Exercise: Instruction for the data below: set down exactly the lines from the line with "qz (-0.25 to" to the line with "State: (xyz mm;", inclusive, and no others.

Stored records:
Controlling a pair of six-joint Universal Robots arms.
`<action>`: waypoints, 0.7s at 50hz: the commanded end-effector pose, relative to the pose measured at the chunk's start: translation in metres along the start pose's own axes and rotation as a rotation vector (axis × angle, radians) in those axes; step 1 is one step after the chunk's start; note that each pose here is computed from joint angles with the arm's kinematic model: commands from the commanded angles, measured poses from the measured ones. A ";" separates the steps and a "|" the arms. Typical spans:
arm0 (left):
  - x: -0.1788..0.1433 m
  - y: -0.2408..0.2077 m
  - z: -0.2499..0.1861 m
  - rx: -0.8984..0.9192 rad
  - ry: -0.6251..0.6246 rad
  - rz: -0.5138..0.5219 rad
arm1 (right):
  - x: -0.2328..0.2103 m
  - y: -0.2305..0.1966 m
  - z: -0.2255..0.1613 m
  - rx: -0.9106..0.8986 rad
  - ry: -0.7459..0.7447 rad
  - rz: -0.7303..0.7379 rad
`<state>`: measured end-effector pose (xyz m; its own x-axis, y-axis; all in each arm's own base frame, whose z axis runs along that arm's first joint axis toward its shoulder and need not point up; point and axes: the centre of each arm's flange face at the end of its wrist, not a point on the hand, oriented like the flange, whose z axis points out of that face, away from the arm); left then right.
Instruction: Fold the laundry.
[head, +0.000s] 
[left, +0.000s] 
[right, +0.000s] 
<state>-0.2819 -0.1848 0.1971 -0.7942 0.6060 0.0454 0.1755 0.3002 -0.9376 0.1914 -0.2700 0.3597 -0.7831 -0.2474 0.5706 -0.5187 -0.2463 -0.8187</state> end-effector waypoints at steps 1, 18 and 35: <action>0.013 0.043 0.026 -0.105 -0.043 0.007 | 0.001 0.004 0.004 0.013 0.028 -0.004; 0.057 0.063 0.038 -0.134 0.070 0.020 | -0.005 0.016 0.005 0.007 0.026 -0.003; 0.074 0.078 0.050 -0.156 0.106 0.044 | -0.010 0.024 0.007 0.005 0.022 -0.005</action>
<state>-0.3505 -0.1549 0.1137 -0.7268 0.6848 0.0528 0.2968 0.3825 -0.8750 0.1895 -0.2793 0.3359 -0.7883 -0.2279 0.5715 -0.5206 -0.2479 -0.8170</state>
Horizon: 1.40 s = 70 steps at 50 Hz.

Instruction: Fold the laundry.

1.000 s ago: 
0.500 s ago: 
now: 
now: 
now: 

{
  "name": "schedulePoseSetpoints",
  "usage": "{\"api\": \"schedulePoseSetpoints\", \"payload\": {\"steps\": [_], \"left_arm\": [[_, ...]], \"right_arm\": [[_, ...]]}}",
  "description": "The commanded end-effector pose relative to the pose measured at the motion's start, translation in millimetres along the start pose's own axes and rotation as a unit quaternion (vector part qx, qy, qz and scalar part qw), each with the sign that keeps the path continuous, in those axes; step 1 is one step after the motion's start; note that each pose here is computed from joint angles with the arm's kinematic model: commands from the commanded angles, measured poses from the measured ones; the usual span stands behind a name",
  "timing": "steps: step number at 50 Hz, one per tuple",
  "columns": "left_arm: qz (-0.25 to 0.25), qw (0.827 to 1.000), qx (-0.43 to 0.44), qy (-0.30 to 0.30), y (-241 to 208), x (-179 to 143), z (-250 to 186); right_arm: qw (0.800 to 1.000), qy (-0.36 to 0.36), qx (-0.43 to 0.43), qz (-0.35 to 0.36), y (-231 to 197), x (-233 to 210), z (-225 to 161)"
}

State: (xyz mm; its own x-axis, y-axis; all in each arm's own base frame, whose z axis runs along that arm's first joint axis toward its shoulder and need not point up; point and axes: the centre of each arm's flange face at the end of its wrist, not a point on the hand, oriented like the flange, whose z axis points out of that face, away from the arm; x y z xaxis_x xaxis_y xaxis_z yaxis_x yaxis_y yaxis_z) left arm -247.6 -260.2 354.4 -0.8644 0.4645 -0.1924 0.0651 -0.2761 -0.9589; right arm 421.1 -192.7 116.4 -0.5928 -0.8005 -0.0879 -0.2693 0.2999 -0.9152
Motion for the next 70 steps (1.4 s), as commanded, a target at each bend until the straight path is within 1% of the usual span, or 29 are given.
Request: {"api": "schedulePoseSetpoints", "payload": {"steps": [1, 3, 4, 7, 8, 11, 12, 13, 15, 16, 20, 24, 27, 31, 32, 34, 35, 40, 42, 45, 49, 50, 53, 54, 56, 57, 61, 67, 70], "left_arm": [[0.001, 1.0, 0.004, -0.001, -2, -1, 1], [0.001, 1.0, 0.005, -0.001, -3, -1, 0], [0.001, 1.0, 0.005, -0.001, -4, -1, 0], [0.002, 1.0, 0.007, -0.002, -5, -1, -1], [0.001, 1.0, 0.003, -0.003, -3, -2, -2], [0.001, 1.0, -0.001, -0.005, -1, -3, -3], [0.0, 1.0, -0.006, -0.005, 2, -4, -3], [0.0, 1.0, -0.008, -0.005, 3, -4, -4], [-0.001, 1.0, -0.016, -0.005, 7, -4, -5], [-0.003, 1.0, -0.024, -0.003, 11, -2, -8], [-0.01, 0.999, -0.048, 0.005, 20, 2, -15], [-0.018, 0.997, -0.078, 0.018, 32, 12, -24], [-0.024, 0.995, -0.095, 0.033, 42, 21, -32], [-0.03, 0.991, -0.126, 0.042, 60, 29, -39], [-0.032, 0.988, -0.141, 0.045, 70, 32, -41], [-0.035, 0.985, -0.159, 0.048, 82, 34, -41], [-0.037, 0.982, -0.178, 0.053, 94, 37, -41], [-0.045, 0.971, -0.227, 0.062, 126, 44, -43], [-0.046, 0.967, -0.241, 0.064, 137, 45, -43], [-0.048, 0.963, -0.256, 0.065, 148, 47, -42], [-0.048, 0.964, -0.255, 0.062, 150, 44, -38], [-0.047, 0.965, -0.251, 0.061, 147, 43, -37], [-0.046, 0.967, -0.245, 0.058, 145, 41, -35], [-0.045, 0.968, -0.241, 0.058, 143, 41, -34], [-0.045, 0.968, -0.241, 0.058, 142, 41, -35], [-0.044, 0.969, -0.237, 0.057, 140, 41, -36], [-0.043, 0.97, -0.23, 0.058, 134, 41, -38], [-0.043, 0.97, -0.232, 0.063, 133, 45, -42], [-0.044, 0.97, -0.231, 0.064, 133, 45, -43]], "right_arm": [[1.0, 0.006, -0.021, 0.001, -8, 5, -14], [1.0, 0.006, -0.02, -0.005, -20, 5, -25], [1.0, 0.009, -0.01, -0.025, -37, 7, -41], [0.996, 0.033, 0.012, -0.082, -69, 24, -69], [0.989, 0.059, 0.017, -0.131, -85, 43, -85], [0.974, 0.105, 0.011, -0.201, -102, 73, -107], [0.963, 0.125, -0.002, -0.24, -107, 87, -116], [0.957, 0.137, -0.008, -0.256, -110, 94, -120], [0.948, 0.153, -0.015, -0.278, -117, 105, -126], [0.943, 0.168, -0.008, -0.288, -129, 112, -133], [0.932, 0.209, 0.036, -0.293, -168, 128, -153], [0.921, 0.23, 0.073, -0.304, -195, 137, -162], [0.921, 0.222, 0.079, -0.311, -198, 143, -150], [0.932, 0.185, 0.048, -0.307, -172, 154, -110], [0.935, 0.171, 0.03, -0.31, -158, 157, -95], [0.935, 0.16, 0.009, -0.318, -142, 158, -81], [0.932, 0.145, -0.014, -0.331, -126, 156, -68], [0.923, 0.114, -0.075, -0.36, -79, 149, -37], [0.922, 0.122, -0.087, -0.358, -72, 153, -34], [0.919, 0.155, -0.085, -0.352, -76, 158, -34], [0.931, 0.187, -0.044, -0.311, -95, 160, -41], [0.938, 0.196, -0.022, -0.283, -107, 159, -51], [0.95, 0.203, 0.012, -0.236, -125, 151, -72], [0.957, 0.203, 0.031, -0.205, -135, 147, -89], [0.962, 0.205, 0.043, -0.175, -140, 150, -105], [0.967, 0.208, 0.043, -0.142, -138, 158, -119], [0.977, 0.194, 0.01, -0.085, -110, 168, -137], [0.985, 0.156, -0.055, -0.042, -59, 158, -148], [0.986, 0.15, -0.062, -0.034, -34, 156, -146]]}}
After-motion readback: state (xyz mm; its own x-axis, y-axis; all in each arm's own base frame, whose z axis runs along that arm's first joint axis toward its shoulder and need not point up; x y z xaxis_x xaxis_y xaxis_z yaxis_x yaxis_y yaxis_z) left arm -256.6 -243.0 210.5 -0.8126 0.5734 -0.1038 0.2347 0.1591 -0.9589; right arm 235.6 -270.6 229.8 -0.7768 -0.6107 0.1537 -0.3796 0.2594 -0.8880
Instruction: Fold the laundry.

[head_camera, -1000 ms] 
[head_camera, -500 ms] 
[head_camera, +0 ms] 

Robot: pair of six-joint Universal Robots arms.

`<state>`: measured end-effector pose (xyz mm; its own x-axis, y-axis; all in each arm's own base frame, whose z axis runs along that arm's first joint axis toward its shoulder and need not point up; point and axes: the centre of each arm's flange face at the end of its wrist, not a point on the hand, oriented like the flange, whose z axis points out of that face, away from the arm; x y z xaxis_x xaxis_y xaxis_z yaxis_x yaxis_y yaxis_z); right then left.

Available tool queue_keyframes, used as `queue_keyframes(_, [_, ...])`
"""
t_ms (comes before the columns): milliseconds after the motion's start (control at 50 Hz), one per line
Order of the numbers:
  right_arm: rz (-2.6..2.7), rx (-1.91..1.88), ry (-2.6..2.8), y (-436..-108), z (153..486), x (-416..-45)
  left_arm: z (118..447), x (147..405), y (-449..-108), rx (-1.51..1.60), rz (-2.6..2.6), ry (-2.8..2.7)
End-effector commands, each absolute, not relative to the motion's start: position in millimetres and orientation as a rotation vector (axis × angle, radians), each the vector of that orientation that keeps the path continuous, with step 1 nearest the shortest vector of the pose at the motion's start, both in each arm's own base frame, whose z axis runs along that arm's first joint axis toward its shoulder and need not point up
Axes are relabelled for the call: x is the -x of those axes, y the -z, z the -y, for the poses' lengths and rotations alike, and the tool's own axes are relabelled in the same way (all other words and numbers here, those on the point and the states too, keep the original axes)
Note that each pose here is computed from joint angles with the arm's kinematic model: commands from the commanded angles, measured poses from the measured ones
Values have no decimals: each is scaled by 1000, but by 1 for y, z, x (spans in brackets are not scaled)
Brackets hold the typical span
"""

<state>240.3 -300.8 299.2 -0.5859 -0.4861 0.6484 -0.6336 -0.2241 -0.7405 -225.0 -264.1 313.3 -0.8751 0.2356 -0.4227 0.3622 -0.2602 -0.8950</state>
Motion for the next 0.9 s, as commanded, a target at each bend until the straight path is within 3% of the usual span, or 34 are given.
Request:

Result of this exercise:
  "columns": "left_arm: qz (-0.25 to 0.25), qw (0.827 to 1.000), qx (-0.43 to 0.44), qy (-0.30 to 0.30), y (-241 to 208), x (-179 to 143), z (-250 to 186); right_arm: qw (0.800 to 1.000), qy (-0.36 to 0.36), qx (-0.43 to 0.43), qz (-0.35 to 0.36), y (-231 to 197), x (-233 to 210), z (-225 to 161)"
}

State: (xyz mm; its own x-axis, y-axis; all in each arm's own base frame, whose z axis runs along that arm's first joint axis toward its shoulder and need not point up; point and axes: the centre of each arm's flange face at the end of its wrist, not a point on the hand, oriented like the flange, whose z axis points out of that face, away from the arm; x y z xaxis_x xaxis_y xaxis_z yaxis_x yaxis_y yaxis_z) left arm -247.6 -260.2 354.4 -0.8644 0.4645 -0.1924 0.0651 -0.2761 -0.9589; right arm 421.1 -192.7 116.4 -0.5928 -0.8005 -0.0879 -0.2693 0.2999 -0.9152

Nothing more belongs to this answer.